What is required: Output nothing but the lines from the beginning of the listing below through the line containing "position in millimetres", exactly as they stand, without pictures.

Source data:
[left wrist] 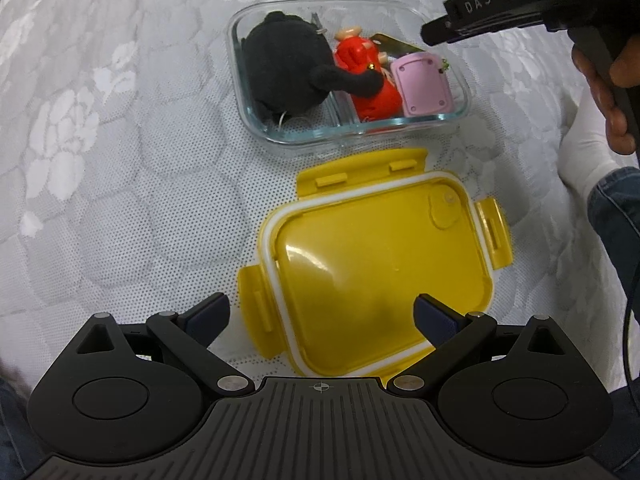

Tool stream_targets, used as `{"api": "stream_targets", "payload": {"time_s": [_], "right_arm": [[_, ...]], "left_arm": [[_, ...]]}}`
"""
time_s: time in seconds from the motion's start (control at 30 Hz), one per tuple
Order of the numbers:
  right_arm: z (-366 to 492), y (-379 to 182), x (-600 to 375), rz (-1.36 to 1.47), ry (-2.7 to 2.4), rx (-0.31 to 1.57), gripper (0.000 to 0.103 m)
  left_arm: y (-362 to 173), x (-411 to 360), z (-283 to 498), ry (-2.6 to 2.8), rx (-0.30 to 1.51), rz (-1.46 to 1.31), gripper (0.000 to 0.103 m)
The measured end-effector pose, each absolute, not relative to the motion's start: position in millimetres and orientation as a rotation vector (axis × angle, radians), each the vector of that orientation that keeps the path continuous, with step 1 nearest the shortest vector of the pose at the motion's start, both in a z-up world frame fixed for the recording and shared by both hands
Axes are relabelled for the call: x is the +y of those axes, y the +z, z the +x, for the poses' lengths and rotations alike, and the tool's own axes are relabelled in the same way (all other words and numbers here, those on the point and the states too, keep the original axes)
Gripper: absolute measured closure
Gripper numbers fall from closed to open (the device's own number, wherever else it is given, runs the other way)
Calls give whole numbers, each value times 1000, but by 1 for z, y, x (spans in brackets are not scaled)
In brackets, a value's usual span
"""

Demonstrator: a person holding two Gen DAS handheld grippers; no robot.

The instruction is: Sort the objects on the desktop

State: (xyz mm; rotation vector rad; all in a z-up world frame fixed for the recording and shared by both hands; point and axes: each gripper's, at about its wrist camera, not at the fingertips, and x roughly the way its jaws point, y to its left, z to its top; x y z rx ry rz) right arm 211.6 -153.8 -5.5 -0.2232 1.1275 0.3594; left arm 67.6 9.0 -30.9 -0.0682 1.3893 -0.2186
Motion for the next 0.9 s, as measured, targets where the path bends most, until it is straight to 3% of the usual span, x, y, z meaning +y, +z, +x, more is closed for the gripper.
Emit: {"api": "stream_targets", "payload": {"time_s": [0.1,0.17,0.23,0.4,0.5,0.57,0.7,0.9], "right_arm": [[211,-13,-148,-279,355,1158,80],[209,-20,-145,-305,359,1180,74],[209,-26,-144,-312,357,1200,62],[205,-33,-137,-384,355,1111,69],[211,-24,-141,-328,351,1080,87],[217,-16,-149,-248,343,1088,89],[224,-5,-164,-129,350,1123,83],[223,-1,-160,115,461,1261,81]], "left_arm": [[-32,9,67,-222,1398,-72,2],[-33,8,67,-223,1401,-72,2],[-33,8,67,-223,1403,-72,2],[-36,10,68,-221,1416,-84,2],[-36,11,68,-217,1418,-93,2],[-36,13,68,-214,1415,-97,2],[-36,15,70,-209,1414,-107,2],[-37,18,73,-200,1423,-124,2]]}}
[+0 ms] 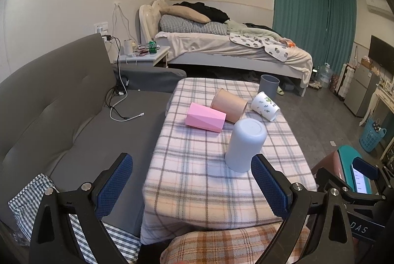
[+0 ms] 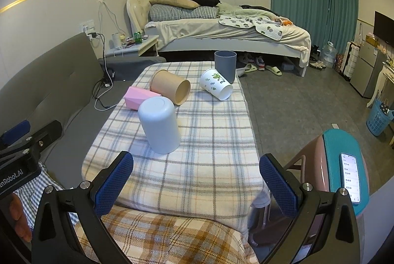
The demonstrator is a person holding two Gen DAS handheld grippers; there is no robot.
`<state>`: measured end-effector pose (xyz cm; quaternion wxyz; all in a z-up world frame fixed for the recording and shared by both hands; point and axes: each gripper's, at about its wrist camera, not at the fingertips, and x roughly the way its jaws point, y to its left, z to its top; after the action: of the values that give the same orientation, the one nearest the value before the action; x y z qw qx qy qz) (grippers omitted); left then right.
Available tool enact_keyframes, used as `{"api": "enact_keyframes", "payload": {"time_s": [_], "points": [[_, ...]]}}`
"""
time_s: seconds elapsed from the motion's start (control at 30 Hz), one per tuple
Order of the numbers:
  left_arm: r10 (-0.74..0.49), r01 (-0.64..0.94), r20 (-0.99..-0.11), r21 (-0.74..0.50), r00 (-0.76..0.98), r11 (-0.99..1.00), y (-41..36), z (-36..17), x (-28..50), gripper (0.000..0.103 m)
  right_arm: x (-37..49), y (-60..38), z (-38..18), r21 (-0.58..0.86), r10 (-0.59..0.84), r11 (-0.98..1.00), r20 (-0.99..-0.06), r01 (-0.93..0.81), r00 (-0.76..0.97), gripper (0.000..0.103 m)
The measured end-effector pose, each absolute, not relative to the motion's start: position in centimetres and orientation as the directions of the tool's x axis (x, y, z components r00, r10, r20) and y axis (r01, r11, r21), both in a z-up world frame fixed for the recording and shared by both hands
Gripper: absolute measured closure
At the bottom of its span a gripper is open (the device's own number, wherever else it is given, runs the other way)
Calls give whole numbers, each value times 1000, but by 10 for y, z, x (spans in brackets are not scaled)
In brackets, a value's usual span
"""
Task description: Flip cup upside down
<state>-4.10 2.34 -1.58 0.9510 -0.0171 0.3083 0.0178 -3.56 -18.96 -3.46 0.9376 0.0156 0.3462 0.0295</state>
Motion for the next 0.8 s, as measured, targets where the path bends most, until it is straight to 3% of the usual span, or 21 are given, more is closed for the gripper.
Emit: {"api": "enact_keyframes", "payload": {"time_s": [0.8], "points": [[23,-41,-589,-17,808,999,21,-18,-42,3,-36,-190,-36,52,68,998,-652,-45,755,0]]}}
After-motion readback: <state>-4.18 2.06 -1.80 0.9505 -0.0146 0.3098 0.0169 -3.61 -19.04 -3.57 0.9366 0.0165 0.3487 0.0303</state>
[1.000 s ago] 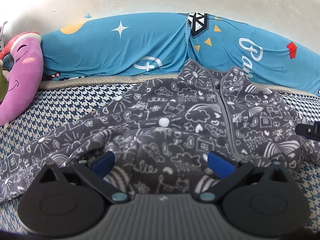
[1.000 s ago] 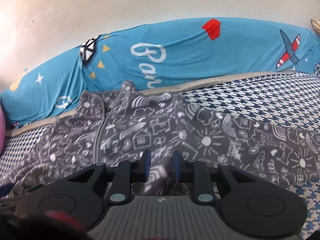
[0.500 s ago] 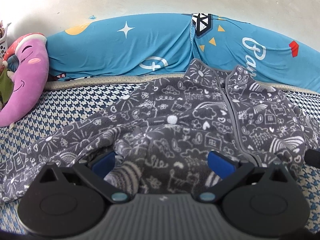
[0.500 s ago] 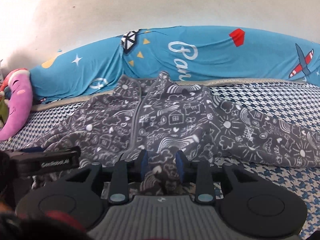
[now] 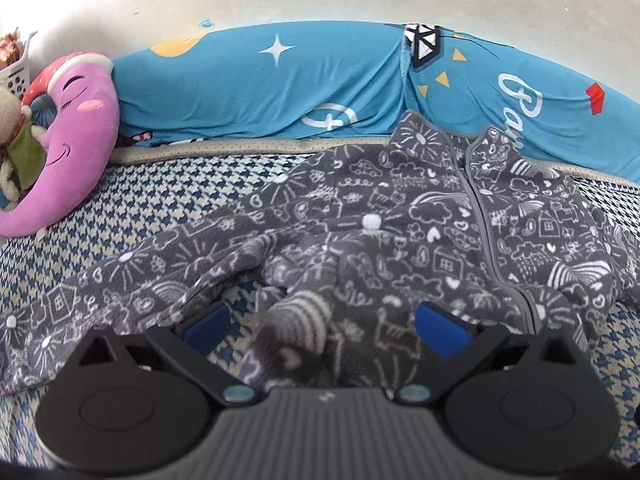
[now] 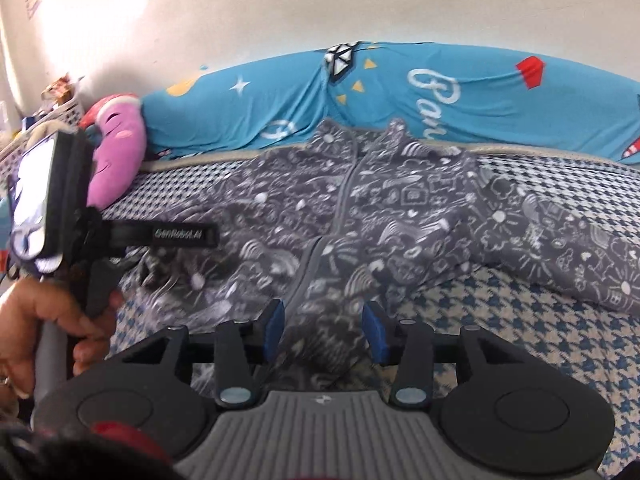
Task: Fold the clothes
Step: 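Grasp the fleece collar with the right gripper and lift it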
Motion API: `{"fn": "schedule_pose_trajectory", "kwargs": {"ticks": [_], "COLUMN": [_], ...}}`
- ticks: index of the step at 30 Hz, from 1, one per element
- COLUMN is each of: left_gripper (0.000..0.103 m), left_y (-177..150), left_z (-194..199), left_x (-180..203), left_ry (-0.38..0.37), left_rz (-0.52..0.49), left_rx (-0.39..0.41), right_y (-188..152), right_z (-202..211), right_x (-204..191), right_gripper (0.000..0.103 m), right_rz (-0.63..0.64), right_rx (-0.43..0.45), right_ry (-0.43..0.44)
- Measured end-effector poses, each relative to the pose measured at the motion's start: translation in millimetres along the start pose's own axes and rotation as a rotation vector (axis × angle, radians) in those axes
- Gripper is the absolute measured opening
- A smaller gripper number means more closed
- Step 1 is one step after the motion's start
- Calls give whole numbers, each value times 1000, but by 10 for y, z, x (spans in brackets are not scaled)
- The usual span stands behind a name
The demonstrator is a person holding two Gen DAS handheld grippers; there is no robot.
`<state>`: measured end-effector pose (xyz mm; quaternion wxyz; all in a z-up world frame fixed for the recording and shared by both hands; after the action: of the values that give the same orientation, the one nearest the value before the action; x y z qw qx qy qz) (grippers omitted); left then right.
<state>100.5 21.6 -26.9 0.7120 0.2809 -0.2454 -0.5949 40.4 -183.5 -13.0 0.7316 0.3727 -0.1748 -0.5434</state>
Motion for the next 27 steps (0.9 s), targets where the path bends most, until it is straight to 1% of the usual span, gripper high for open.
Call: {"fn": "schedule_pose_trajectory", "kwargs": {"ticks": [3,7,9,10,14,16,20,21,22,23,24,26,27], "left_gripper": [103,103,103,103,103,103,103,103,103,103,103,103,103], "left_y": [-60,-114,-124,-129,-166,-195,-261,-284,-305,-319,-336,-361,-374], "left_z": [69,206,245,265,291,303,331,335,341,357,374,398,410], "left_x": [-75,-185,-220,-237,-278,-296,-314,-326,-338,-345,-346,-356,-360], "left_ry": [-7,-14,-1,5,2,-11,-47,-45,-43,-46,-60,-81,-92], "left_rz": [8,8,-11,-21,-44,-49,-62,-59,-56,-55,-61,-82,-92], "left_rx": [0,28,40,46,38,30,26,21,17,17,17,20,21], "right_y": [-89,-204,-289,-337,-552,-635,-698,-712,-721,-725,-712,-620,-562], "right_z": [59,184,208,207,128,84,-37,-78,-123,-164,-190,-181,-166], "right_x": [-111,-221,-264,-284,-401,-471,-511,-500,-481,-464,-455,-419,-394], "right_gripper": [47,58,62,66,67,70,70,70,67,62,51,42,34], "right_rz": [20,62,88,98,157,212,277,289,290,284,261,217,197], "right_rx": [-15,-20,-26,-33,-101,-114,-102,-107,-114,-121,-125,-99,-79], "right_ry": [68,133,142,142,137,125,56,30,4,-12,1,14,14]}}
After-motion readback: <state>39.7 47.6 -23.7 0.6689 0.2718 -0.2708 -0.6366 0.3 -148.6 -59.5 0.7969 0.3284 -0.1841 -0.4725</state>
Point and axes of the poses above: each gripper's, at about its wrist camera, not at the fingertips, and z roughly against the way its jaws point, x to its right, y to its top, the point moved 8 cm from there along -z, roughly the way its jaws point, and after that the axes turned 2 degrees about -y, right-handed, at the moved point
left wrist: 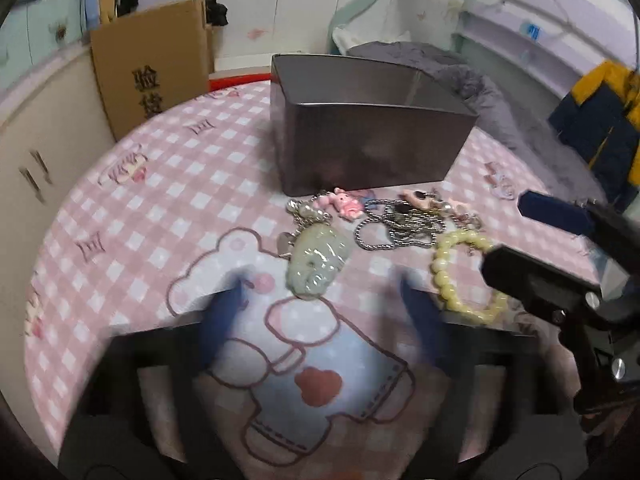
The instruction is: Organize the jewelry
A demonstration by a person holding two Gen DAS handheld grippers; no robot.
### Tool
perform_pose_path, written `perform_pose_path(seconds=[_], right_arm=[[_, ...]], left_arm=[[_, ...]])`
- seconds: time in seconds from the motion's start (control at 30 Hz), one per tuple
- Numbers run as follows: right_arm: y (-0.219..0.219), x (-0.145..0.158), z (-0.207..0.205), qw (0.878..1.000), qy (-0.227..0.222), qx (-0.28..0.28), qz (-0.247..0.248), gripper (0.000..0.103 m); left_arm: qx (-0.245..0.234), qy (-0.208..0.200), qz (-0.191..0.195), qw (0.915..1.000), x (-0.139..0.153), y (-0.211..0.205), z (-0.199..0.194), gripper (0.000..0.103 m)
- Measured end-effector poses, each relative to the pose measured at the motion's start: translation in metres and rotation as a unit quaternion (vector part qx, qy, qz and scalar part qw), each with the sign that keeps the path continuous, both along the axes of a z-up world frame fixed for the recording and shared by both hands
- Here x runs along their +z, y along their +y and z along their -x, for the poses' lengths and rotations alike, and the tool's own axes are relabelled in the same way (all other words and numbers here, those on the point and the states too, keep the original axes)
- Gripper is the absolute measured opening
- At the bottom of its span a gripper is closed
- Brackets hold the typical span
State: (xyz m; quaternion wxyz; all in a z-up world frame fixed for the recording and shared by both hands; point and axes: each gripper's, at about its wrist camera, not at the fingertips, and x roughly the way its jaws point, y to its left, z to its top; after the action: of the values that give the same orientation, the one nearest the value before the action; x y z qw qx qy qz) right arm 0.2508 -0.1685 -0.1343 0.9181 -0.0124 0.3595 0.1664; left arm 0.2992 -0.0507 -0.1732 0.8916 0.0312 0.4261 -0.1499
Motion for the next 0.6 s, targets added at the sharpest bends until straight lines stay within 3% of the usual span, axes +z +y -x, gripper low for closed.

Completed exercise:
[left wrist] 

Tool stream_targets, used as `{"api": "stream_targets", "payload": {"time_s": [_], "right_arm": [[_, ...]], "left_arm": [[_, ...]]}}`
"""
time_s: time in seconds from the motion's start (control at 30 Hz), one per tuple
Order of the numbers:
  right_arm: z (-366 to 492), y (-379 to 182), x (-600 to 375), rz (-1.36 to 1.47), ry (-2.7 to 2.4), rx (-0.31 to 1.57), gripper (0.000 to 0.103 m)
  left_arm: y (-362 to 173), x (-411 to 360), z (-283 to 498), ry (-2.6 to 2.8), rx (-0.30 to 1.51), rz (-1.46 to 1.31), gripper (0.000 to 0.103 m)
The measured end-effector pose, each absolute, not relative to the motion's start: position in millimetres and orientation as a rotation vector (axis × angle, radians), each the vector of that orientation that keeps the path continuous, with step 1 nearest the shortest vector of the pose at the motion's start, both in a z-up world frame fixed for the recording and shared by both hands

Nothing remains to be done in this exercise.